Task directions:
Among the records below, how many lines contain the word "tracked"? The answer is a single number.
[[ Material to process, beginning ]]
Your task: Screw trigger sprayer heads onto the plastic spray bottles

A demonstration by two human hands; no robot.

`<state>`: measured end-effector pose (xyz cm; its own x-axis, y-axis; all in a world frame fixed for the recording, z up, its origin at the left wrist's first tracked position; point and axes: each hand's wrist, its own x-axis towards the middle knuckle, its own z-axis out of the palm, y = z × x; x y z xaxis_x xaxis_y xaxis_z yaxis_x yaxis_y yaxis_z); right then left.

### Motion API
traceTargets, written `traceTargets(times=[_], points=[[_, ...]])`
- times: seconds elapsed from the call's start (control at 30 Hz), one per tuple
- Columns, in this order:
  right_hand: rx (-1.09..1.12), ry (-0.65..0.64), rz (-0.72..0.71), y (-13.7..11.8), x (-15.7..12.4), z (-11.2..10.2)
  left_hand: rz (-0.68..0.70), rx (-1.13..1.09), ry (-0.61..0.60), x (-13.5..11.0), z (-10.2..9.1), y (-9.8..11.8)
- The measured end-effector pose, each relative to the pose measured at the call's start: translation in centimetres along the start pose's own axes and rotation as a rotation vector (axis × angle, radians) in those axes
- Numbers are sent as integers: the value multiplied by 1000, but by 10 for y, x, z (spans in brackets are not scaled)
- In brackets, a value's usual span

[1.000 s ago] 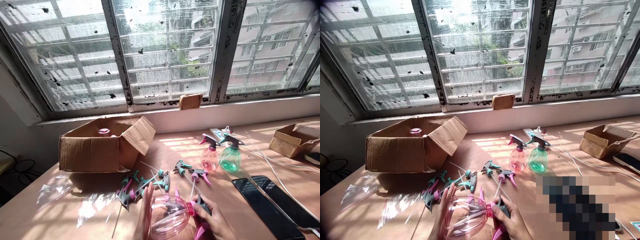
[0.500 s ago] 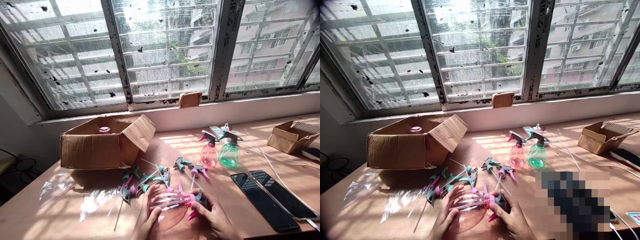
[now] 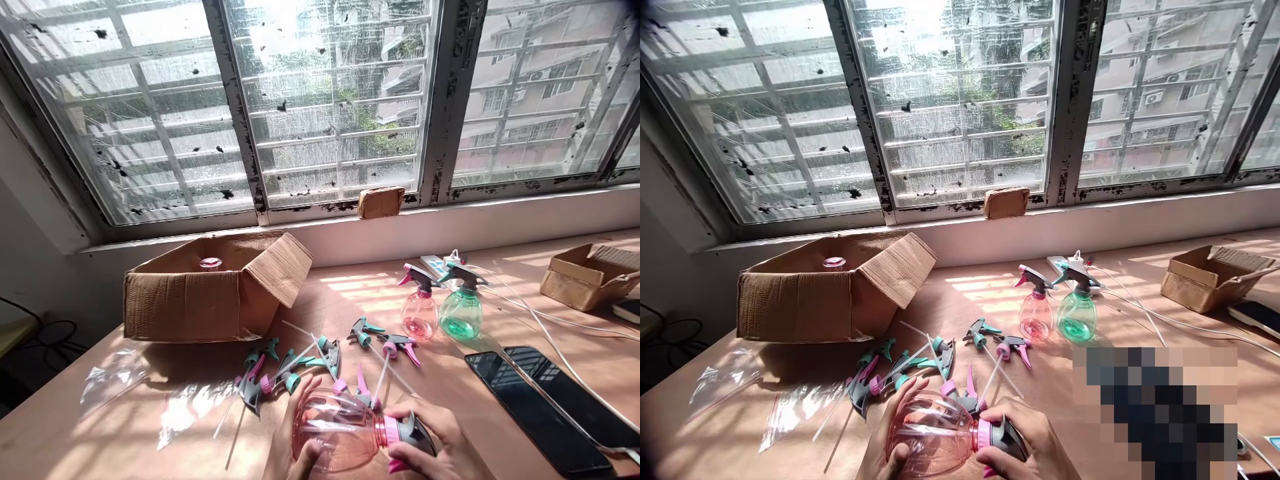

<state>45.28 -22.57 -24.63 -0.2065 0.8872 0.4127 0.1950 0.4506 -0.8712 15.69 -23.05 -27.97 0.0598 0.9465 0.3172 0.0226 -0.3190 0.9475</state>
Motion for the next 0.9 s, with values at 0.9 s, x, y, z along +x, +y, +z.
traceTargets(times=[0.9], points=[[40,74,-243,32,-1,15,-146,-214,125,1,7,21]])
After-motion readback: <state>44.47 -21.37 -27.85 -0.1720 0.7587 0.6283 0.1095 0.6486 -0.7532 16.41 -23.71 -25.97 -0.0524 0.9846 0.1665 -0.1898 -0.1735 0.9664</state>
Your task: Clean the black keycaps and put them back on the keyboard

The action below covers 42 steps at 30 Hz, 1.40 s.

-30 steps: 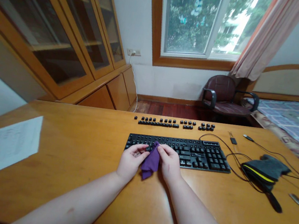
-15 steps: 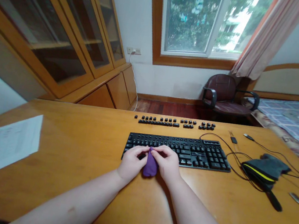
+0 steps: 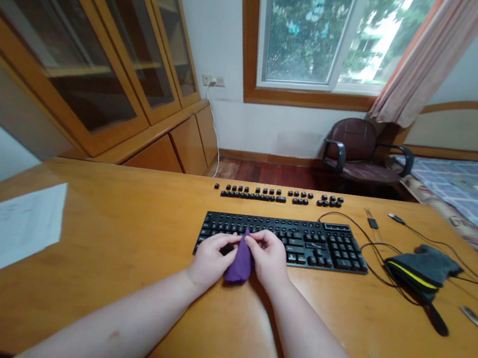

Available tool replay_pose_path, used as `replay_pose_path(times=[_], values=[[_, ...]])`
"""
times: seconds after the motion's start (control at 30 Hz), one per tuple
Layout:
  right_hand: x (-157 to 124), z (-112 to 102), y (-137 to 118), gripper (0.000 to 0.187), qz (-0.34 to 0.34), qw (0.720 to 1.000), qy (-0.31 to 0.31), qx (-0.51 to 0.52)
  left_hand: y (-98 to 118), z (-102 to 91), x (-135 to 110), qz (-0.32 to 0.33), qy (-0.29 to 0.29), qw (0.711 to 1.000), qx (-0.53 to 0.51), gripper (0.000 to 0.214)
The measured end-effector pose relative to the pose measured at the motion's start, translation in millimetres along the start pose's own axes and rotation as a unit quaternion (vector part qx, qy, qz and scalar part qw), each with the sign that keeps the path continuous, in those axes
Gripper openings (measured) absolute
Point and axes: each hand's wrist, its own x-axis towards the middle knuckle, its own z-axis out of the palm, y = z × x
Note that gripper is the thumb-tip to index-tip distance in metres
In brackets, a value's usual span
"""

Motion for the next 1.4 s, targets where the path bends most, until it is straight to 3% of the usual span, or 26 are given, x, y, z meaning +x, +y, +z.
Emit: replay_pose_path(times=[0.1, 0.23, 0.5, 0.73, 0.87, 0.97, 1.07, 1.2, 1.27, 1.4], values=[[2, -1, 3, 0.028, 0.030, 0.998, 0.014, 0.053, 2, -1.3, 2, -0.016, -0.004, 1.000, -0.019, 0.024], [2, -1, 3, 0.030, 0.053, 0.993, 0.002, 0.105, 2, -3.3, 6, -0.038, 0.034, 0.997, -0.060, 0.027], [-2, 3, -11, 0.029, 0.070, 0.995, -0.034, 0.068, 2, -6.2, 8, -0.035, 0.000, 0.997, -0.068, 0.029], [-1, 1, -8, 0.027, 0.050, 0.997, -0.018, 0.053, -2, -1.6, 8, -0.087, 0.038, 0.989, -0.117, 0.028], [-2, -1, -4, 0.026, 0.034, 0.998, 0.019, 0.045, 8, -29.0, 29, -0.131, 0.132, 0.965, -0.186, 0.039], [-2, -2, -2, 0.026, 0.020, 0.999, 0.028, 0.041, 5, -60.7, 51, -0.111, 0.149, 0.971, -0.148, 0.033], [-2, -2, -1, 0.026, 0.015, 0.999, 0.027, 0.040, -15, -80.0, 66, -0.071, 0.109, 0.991, -0.020, 0.023], [-2, -1, 0, 0.026, 0.018, 0.999, 0.020, 0.043, -49, -80.3, 68, 0.012, 0.016, 0.986, 0.168, 0.016], [-1, -1, 2, 0.026, 0.016, 0.999, 0.014, 0.044, -59, -77.1, 65, 0.032, -0.041, 0.975, 0.216, 0.018], [-1, 1, 3, 0.027, 0.009, 0.999, 0.014, 0.047, -64, -75.0, 59, 0.048, -0.074, 0.963, 0.253, 0.020]])
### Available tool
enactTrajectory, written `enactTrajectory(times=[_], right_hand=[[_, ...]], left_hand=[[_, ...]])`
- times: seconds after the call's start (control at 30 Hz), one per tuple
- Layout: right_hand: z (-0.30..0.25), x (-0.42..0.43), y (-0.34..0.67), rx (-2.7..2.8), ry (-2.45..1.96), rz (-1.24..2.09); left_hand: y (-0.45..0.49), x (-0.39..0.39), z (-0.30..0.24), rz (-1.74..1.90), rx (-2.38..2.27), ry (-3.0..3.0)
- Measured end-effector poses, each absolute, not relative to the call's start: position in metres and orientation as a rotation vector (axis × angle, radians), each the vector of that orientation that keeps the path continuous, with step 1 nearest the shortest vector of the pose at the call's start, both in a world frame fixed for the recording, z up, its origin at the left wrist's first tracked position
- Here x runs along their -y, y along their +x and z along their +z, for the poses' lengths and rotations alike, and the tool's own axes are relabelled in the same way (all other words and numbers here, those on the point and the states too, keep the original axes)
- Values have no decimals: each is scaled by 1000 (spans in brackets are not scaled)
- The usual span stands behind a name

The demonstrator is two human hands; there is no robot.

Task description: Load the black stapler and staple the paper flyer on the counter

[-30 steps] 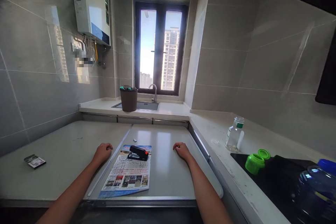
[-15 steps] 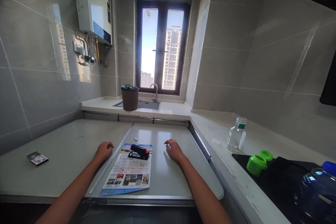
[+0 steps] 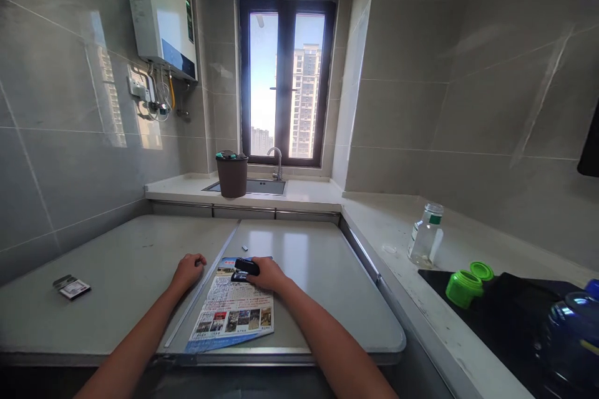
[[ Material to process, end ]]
Expected answer:
2